## What you are asked to do
Which of the lines in the data below contain the string "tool"? Copy each of them.

## Recorded data
********************
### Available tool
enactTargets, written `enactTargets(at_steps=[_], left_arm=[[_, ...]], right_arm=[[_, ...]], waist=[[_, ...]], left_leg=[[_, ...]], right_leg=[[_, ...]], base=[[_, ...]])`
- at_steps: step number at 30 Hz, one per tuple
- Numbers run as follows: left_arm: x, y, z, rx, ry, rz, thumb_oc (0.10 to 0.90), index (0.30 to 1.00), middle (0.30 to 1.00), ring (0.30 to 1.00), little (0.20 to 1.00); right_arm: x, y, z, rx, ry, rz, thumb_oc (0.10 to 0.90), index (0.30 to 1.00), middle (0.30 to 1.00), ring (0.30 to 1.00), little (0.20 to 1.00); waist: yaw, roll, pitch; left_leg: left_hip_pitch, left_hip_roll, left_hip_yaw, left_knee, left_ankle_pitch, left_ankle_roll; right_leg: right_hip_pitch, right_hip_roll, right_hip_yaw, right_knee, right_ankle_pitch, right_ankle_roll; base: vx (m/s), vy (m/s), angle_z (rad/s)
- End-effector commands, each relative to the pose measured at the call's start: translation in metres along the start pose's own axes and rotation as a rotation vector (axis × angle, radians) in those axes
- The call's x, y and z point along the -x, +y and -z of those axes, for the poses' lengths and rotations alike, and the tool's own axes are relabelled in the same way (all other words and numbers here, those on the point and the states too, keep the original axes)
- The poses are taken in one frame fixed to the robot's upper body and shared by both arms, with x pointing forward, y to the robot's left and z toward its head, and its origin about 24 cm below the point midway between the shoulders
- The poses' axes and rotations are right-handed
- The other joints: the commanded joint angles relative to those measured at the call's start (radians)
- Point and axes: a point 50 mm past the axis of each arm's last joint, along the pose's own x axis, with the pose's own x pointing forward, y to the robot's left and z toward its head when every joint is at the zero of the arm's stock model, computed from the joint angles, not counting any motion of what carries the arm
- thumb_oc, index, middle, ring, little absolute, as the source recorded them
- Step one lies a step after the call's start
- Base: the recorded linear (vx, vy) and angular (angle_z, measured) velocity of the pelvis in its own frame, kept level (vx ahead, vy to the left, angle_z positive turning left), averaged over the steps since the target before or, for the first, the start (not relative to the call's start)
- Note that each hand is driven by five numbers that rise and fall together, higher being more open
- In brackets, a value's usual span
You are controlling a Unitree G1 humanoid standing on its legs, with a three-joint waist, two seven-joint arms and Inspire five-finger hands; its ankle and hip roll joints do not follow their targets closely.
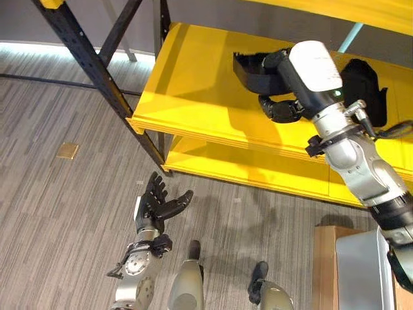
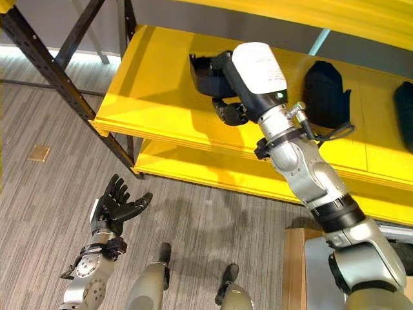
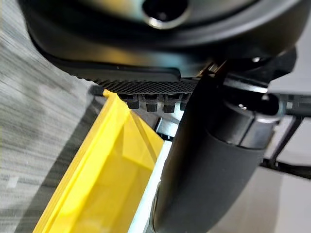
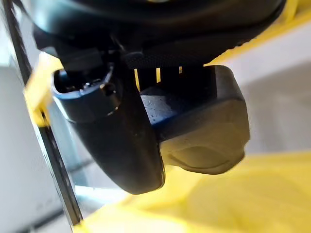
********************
## Task answer
### Available tool
- The call's x, y and z point along the -x, +y and -z of those axes, for the poses' lengths and rotations alike, and the tool's own axes are relabelled in the same way (all other words and numbers here, those on the point and the states too, keep the original axes)

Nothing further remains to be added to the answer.